Using Laplace Transform, consider, $2\int_{-\infty }^{\infty }\frac{\sin 2\pi t}{\pi t}dt=I$

Since $\frac{\sin 2\pi t}{\pi t}$ is an even function, the integral now becomes,

$2\int_{-\infty }^{\infty }\frac{\sin 2\pi t}{\pi t}dt\Rightarrow 2\left [ 2\int_{0}^{\infty }\frac{\sin 2\pi t}{\pi t} \right ]dt\Rightarrow 4\int_{0}^{\infty }\frac{\sin 2\pi t}{\pi t}dt\Rightarrow \frac{4}{\pi }\int_{0}^{\infty }\frac{\sin 2\pi t}{t}dt$ ________ (1)

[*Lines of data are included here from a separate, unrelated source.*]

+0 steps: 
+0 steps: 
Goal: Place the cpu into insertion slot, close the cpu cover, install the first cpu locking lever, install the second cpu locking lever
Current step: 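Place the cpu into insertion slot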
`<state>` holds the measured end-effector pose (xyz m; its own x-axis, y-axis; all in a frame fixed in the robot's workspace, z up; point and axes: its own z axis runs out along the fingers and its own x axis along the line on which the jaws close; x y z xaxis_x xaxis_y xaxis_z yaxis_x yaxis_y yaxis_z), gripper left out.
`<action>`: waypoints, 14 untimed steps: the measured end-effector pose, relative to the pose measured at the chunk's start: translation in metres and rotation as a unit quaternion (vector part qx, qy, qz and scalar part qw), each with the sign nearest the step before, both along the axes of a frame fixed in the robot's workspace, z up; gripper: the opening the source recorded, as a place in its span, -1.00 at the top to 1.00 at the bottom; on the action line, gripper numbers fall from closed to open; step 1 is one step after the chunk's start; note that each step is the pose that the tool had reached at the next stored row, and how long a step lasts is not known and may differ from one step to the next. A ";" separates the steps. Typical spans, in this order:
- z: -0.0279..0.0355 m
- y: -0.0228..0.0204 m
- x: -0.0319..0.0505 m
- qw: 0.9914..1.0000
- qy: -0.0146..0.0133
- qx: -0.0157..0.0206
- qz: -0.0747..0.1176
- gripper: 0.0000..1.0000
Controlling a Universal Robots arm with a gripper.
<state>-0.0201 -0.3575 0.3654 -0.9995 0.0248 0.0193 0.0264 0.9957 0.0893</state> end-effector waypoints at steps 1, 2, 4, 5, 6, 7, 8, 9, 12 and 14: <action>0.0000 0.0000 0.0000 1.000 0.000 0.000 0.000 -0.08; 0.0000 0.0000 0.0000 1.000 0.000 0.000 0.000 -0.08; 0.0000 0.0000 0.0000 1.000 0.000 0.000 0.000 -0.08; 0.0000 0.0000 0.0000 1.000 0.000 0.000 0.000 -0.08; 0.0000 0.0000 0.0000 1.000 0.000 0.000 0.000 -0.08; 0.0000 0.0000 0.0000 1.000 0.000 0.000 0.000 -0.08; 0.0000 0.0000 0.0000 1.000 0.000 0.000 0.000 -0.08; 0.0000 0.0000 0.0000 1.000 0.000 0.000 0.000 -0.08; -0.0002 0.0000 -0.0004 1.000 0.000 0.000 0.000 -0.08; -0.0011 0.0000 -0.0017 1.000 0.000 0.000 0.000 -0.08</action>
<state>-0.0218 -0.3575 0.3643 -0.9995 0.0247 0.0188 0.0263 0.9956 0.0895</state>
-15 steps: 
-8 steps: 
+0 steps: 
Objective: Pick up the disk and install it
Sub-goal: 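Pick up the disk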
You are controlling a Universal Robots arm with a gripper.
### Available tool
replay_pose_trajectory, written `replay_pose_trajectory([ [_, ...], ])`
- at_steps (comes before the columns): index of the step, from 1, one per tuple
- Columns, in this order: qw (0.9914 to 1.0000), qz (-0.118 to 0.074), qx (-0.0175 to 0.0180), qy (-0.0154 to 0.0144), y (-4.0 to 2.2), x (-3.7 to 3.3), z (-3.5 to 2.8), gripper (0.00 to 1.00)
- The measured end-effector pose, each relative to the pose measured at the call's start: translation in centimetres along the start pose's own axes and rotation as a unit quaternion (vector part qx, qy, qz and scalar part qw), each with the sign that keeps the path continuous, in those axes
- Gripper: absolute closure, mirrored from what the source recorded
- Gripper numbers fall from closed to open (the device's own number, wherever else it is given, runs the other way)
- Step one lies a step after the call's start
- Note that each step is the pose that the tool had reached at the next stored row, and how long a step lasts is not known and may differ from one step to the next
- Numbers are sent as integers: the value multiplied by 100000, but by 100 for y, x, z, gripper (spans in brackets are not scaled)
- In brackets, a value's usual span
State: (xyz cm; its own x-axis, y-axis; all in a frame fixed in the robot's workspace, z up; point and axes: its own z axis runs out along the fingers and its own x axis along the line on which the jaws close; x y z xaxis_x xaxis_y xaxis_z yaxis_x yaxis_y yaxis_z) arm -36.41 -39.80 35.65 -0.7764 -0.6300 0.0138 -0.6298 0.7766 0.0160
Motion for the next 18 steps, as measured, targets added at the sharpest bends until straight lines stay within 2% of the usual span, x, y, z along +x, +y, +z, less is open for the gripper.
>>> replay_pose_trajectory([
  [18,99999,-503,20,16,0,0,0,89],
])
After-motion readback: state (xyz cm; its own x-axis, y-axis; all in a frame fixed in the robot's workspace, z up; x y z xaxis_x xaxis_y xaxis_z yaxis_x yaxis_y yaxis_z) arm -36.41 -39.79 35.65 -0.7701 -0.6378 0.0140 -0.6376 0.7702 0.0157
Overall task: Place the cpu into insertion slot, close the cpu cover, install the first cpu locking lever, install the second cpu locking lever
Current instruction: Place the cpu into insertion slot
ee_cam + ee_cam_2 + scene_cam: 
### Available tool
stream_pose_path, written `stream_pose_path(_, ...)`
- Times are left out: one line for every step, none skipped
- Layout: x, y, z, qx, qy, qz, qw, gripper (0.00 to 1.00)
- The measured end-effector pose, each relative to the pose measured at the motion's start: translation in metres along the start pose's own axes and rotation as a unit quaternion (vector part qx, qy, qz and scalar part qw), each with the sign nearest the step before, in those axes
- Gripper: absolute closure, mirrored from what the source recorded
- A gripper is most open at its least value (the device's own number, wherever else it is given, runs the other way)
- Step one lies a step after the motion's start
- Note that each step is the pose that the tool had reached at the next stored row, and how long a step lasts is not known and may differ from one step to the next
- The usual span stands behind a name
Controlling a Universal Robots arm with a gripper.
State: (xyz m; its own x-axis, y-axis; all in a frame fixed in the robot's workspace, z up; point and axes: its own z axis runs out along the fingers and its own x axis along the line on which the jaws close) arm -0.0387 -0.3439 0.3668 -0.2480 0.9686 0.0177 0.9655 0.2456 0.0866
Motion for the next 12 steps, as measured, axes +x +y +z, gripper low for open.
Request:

Laplace transform of $\frac{\sin 2\pi t}{t}=\int_{s}^{\infty }L[\sin 2\pi t]ds$ $\because L[\frac{f(t)}{t}]=\int_{s}^{\infty }L[f(t)]ds$

$\int_{s}^{\infty }L[\sin 2\pi t]ds\Rightarrow \int_{s}^{\infty }\frac{2\pi }{s^{2}+(2\pi )^{2}}ds$

$\because L(\sin at)=\frac{a}{s^{2}+a^{2}}$ also,  $\because \int \frac{a}{x^{2}+a^{2}}dx=\tan ^{-1}(\frac{x}{a})$

$\Rightarrow\tan ^{-1}\left [ \frac{s}{2\pi } \right ]_{s}^{\infty }\Rightarrow \tan ^{-1}\infty -\tan ^{-1}\left ( \frac{s}{2\pi } \right )$

$\Rightarrow \frac{\pi }{2}-\tan ^{-1}\left ( \frac{s}{2\pi } \right )\Rightarrow \cot ^{-1}\left ( \frac{s}{2\pi } \right )$

We now have, $L\left [ \frac{\sin 2\pi t}{t} \right ]=\cot ^{-1}\left ( \frac{s}{2\pi } \right )$

Taking s = 0, $\int_{0}^{\infty }\frac{\sin 2\pi t}{t}dt=\cot ^{-1}(0)=\frac{\pi }{2}$ _______(2)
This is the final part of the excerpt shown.